If this folder is ahead in your LD_LIBRARY path, that means that the conda env is active right?
Also you’re not supposed to add conda env bin to the path by hand ? I don’t use it so I’m not sure. But from what I remember, activating the env would do it for you (and handle the libraries properly as well).

The CUDNN_LIB_DIR is used at compile time, this is why you get pytorch compiled for cudnn 7.1. At runtime, the cudnn binary is loaded from shared library to reduce binary size and more flexibility. The warning printed at compile time is here to notify you if the cudnn that is going to be loaded (according to LD_LIBRARY_PATH) is the same as the one used for compilation.

hasakii · October 20, 2018, 1:28am

Thank you very much !

Zhen_Cao · September 6, 2019, 3:18am

Hi albanD.

I encountered a similar issue “RuntimeError: cuDNN version mismatch: PyTorch was compiled against 7102 but linked against 7600”

How I understand this problem is that my code is compiled for cudnn 7.1.2 but try to run with cudnn 7.6.0. (Pls correct me if I am wrong) from your discussion.

I still haven’t solve this problem yet after referring to your discussion.
May I know more background knowledge like why you ask that three quesitons?

For my case:
I try to run my code under conda vitural env in a Ubuntu docker container.
In addition, I checked I have “/usr/local/cuda” but I am not sure if I also have in my local ptath(how can i check?).

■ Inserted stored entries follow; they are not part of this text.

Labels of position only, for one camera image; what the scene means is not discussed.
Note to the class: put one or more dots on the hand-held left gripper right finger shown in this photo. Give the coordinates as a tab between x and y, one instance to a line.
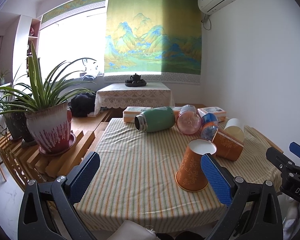
215	177

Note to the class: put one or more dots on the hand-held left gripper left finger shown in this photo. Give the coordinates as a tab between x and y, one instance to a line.
83	177

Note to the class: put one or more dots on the orange patterned paper cup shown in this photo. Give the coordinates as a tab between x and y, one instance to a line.
226	146
192	170

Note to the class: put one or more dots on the blue printed plastic cup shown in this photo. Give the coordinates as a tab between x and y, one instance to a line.
209	126

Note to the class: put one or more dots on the white paper cup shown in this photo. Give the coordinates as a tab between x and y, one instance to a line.
236	130

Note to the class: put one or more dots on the pink transparent plastic cup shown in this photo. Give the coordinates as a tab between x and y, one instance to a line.
188	121

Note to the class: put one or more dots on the wooden slatted bench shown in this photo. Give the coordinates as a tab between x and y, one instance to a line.
65	162

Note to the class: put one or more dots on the red pot saucer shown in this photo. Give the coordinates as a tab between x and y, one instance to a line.
71	142

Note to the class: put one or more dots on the striped tablecloth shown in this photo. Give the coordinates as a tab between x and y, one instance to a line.
140	170

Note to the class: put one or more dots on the spider plant in glazed pot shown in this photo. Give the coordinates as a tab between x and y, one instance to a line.
48	127

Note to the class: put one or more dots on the tissue pack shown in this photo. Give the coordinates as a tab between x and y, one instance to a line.
215	112
130	115

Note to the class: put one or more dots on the black bag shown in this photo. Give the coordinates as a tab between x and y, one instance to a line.
81	105

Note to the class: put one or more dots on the white cloth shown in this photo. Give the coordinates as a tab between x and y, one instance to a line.
135	231

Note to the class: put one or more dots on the green thermos bottle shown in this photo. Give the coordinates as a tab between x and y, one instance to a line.
157	118

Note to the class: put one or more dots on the plant in dark pot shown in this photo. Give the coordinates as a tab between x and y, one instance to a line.
16	126

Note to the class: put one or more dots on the lace-covered side table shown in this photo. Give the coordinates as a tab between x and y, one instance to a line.
135	96

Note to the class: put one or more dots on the black tea tray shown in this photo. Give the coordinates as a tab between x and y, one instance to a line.
136	84

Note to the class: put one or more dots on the black teapot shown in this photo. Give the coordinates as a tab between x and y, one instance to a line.
135	78

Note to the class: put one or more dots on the landscape painting roller blind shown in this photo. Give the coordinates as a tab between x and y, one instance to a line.
150	37

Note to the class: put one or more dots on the rolled-up landscape blind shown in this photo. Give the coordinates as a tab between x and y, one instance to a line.
75	7

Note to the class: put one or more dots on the white wall shelf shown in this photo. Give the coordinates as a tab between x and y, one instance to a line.
23	40

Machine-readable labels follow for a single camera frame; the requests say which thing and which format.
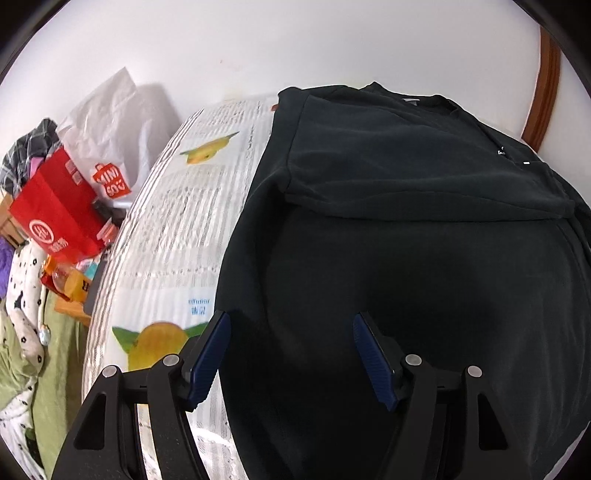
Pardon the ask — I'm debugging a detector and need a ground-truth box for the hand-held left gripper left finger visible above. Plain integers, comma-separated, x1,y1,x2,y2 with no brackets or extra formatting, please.
51,311,232,480

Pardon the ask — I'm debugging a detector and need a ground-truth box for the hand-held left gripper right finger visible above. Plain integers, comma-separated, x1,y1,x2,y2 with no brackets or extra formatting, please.
352,311,532,480

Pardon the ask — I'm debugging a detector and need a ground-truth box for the black T-shirt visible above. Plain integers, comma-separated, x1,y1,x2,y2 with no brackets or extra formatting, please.
215,82,591,480

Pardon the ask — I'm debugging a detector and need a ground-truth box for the fruit print lace tablecloth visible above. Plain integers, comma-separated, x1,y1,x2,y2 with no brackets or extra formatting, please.
82,95,583,480

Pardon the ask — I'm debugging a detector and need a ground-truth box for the green blanket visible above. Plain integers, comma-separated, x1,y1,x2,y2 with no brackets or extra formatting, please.
0,300,89,480

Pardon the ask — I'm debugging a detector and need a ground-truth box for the orange drink bottle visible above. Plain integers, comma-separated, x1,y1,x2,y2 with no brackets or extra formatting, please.
41,256,93,303

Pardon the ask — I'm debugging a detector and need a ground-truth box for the white black-dotted cloth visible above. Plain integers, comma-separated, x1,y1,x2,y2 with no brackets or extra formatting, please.
0,240,52,467

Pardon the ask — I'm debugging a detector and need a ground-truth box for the red paper bag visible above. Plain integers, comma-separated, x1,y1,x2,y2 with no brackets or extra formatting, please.
9,148,109,265

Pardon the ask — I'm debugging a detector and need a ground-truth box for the purple cloth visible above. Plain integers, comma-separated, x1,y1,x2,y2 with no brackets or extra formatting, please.
0,240,14,301

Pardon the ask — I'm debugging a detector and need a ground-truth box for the white plastic shopping bag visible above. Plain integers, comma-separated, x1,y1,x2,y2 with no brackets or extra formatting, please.
58,67,183,208

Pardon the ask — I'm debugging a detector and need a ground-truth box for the grey plaid cloth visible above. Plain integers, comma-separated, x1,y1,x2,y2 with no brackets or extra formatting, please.
1,117,61,195

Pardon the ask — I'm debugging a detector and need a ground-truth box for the brown wooden door frame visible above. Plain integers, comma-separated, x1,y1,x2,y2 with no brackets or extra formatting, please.
521,25,561,151

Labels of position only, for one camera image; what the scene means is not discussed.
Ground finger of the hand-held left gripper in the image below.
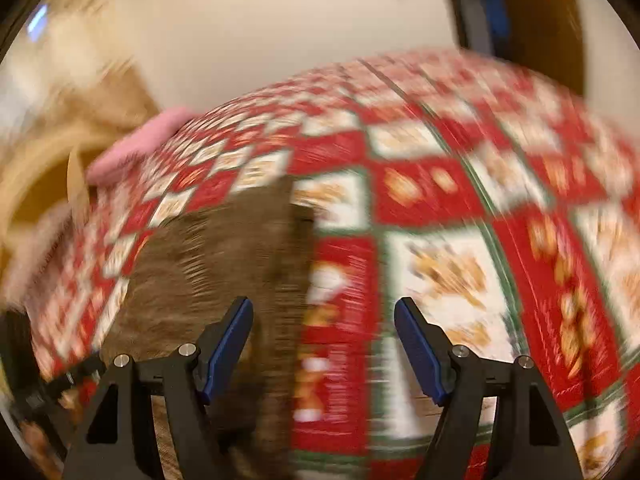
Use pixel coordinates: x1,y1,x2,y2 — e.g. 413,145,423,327
15,350,107,411

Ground pink folded blanket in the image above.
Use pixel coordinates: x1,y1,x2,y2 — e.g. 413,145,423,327
87,106,195,184

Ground brown knitted garment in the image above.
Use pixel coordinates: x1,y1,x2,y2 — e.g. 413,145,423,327
100,175,321,480

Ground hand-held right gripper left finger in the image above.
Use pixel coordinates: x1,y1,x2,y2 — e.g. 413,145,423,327
62,296,254,480

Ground dark door frame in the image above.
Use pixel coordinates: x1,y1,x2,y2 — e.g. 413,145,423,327
441,0,508,61

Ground brown wooden door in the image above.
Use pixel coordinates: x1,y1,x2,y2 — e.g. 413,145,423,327
502,0,587,97

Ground beige patterned curtain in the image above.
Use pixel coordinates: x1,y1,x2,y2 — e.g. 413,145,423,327
20,0,161,131

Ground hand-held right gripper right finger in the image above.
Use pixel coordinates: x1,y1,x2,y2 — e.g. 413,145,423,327
393,297,586,480

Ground cream headboard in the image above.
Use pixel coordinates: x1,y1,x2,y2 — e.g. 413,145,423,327
0,122,118,266

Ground red checkered printed bedspread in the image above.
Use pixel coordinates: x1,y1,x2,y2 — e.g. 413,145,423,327
20,47,640,480

And I got both “cuda” and “cuda-9.0” in the folder “/usr/local/”. What’s this mean?

Content of the /usr/local/cuda/lib64 folder: “ls: cannot access ‘libcudnn*’: No such file or directory”. The same to cuda-9.0.

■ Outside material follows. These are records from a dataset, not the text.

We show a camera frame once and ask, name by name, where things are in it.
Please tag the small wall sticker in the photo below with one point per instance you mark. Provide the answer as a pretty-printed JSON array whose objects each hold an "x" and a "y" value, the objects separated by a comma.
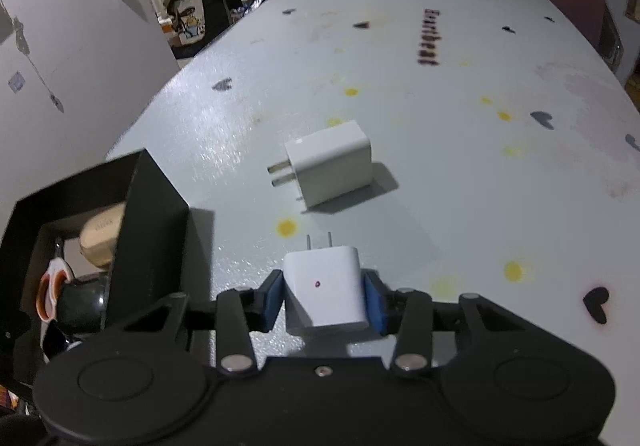
[{"x": 16, "y": 81}]

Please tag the black box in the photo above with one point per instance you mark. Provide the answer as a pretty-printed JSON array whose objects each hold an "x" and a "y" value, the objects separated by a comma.
[{"x": 150, "y": 236}]

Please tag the large white charger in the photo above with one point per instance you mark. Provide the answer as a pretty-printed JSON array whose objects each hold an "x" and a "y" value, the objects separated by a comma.
[{"x": 335, "y": 161}]

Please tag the black earbud case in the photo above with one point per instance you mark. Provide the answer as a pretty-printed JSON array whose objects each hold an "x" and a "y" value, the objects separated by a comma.
[{"x": 82, "y": 301}]

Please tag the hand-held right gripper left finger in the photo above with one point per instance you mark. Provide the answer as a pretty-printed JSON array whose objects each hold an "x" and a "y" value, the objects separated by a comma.
[{"x": 270, "y": 302}]

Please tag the small rounded white charger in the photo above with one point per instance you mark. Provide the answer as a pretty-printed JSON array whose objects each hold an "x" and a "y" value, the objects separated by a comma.
[{"x": 325, "y": 291}]

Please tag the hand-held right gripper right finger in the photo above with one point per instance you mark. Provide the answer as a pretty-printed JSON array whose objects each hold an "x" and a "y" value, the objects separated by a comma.
[{"x": 375, "y": 302}]

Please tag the beige earbud case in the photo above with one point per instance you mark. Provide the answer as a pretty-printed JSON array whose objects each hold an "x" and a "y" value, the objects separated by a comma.
[{"x": 100, "y": 233}]

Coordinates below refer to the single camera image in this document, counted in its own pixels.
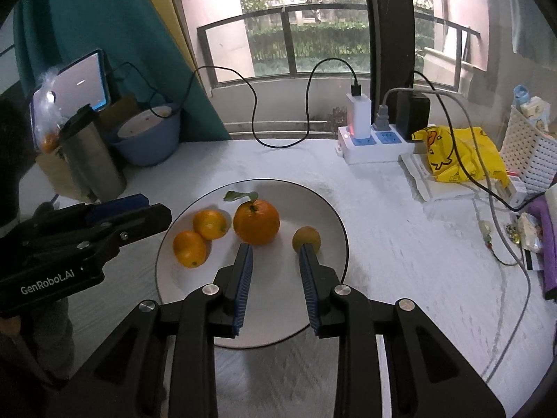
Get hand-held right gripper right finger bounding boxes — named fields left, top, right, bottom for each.
left=298, top=244, right=508, bottom=418

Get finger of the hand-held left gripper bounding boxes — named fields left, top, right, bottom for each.
left=82, top=203, right=172, bottom=267
left=24, top=193, right=151, bottom=239

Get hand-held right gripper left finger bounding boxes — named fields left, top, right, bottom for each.
left=46, top=243, right=254, bottom=418

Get white bowl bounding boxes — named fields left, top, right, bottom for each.
left=155, top=178, right=350, bottom=349

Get yellow-brown kiwi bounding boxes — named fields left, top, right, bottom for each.
left=291, top=225, right=322, bottom=255

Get small orange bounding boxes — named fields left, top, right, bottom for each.
left=193, top=210, right=230, bottom=241
left=173, top=230, right=208, bottom=269

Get large orange with leaf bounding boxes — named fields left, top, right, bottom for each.
left=224, top=191, right=280, bottom=247

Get stainless steel tumbler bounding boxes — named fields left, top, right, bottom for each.
left=58, top=103, right=128, bottom=203

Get blue plastic basin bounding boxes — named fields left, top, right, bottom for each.
left=107, top=103, right=181, bottom=167

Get white textured tablecloth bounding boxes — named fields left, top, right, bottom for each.
left=17, top=137, right=557, bottom=418

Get cardboard box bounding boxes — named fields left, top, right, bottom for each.
left=35, top=95, right=142, bottom=201

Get clear plastic bag with fruit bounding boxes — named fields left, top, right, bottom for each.
left=30, top=67, right=66, bottom=154

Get tablet with lit screen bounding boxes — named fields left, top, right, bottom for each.
left=52, top=49, right=110, bottom=111

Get white power strip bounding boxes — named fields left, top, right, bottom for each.
left=336, top=124, right=416, bottom=165

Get white foam tray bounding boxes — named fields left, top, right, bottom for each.
left=399, top=152, right=492, bottom=203

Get white charger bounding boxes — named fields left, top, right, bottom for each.
left=346, top=93, right=372, bottom=139

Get teal curtain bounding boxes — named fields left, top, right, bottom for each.
left=13, top=0, right=230, bottom=142

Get black power adapter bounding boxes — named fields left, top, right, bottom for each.
left=395, top=91, right=431, bottom=141

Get yellow curtain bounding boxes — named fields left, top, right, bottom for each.
left=133, top=0, right=214, bottom=96

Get yellow plastic bag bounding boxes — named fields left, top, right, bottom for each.
left=411, top=125, right=510, bottom=184

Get small white red box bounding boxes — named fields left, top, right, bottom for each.
left=492, top=173, right=529, bottom=205

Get small floral packet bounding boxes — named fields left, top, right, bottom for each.
left=518, top=213, right=544, bottom=253

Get purple cloth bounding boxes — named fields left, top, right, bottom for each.
left=528, top=196, right=557, bottom=301

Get balcony railing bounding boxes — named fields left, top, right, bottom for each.
left=197, top=3, right=481, bottom=96

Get white perforated basket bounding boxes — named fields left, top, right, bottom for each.
left=498, top=105, right=557, bottom=194

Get pastel packets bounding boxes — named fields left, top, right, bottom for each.
left=511, top=85, right=551, bottom=131

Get hanging grey cloth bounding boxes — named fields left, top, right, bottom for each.
left=511, top=0, right=557, bottom=70

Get black charging cable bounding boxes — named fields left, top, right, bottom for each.
left=104, top=58, right=362, bottom=149

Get grey plug with cable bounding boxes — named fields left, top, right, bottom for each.
left=372, top=88, right=532, bottom=384

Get bead bracelet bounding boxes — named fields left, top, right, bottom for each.
left=478, top=221, right=523, bottom=266

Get black adapter cable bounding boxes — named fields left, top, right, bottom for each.
left=409, top=70, right=557, bottom=212

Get black window frame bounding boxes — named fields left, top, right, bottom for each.
left=361, top=0, right=416, bottom=101

echo $LD_LIBRARY_PATH: /usr/local/nvidia/lib:/usr/local/nvidia/lib64

Thank you.

Zhen_Cao · September 9, 2019, 9:38am

Hi Hasakii,

How can you find the building log?

Thx

albanD · September 9, 2019, 10:12pm

Hi,

I am not a conda expert but I think conda cudnn package is where you get your cudnn? Make sure that whatever this path is is properly linked to in the env variables? Also you can use “locate libcudnn.so” to find all the versions of cudnn on your system. Finally make sure to properly uninstall pytorch before installing from source as a binary install with an old cudnn might be hiding your source install.

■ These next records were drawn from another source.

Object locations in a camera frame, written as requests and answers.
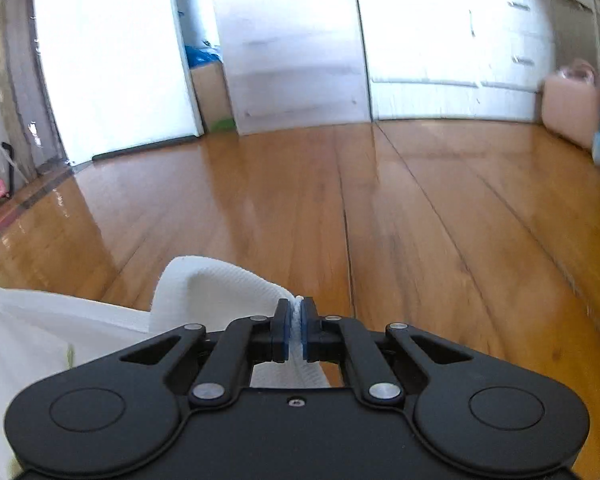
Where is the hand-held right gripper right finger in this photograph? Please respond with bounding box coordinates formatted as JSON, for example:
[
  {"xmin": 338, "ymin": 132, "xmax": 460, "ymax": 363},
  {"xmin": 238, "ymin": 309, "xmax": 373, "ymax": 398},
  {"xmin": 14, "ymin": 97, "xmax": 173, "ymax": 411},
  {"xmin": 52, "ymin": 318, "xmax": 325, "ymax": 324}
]
[{"xmin": 302, "ymin": 298, "xmax": 474, "ymax": 407}]

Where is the cardboard box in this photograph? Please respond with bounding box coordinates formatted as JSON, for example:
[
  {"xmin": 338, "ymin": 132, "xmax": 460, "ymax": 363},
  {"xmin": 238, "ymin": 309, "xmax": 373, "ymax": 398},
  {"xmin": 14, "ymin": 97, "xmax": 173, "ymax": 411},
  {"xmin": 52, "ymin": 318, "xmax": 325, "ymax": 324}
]
[{"xmin": 190, "ymin": 60, "xmax": 237, "ymax": 133}]

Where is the white wardrobe door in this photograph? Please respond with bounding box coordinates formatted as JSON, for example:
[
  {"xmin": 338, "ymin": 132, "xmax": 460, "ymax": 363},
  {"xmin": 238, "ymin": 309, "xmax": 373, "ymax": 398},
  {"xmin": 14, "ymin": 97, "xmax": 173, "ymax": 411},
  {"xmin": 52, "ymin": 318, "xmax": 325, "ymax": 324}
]
[{"xmin": 207, "ymin": 0, "xmax": 372, "ymax": 136}]

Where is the white drawer cabinet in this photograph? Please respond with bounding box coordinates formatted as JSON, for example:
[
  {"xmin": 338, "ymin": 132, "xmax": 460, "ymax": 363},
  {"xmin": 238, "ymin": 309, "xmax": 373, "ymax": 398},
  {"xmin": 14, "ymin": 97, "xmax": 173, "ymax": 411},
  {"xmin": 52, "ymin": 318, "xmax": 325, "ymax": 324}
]
[{"xmin": 352, "ymin": 0, "xmax": 600, "ymax": 123}]

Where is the white knit garment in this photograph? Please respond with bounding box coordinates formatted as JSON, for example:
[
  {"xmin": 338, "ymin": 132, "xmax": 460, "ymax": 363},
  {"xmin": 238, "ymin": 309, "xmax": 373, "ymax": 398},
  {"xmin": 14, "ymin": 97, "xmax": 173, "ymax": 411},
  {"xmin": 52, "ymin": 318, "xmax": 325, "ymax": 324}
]
[{"xmin": 0, "ymin": 256, "xmax": 331, "ymax": 480}]

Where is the blue plastic bag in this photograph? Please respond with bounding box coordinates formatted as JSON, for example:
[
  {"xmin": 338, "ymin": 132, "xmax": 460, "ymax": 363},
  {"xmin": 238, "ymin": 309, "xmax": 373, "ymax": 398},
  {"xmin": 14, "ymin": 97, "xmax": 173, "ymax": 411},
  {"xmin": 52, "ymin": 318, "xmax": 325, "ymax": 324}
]
[{"xmin": 184, "ymin": 42, "xmax": 224, "ymax": 69}]

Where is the pink case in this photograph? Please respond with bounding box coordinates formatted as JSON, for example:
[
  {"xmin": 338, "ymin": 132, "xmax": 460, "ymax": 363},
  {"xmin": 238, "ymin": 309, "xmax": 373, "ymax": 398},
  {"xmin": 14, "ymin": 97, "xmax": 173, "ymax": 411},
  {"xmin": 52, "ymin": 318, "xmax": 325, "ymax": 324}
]
[{"xmin": 540, "ymin": 59, "xmax": 600, "ymax": 150}]

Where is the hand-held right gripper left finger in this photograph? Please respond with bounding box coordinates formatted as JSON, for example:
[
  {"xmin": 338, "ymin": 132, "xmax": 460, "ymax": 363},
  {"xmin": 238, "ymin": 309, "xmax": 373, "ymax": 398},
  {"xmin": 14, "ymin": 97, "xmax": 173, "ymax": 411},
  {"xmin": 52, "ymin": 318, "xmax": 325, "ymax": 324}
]
[{"xmin": 120, "ymin": 298, "xmax": 292, "ymax": 409}]

tyoc213 · February 22, 2021, 6:59am

ALso you can search for old installations like this find . -name libcudnn* 2>/dev/null

For example I was having results for

find . -name libcudnn*8.0.5* 2>/dev/null
find . -name libcudnn*8.1.0* 2>/dev/null

Then I just rm -R /usr/local/cuda-11.1.0 and let 11.2.0 and it found the correct library.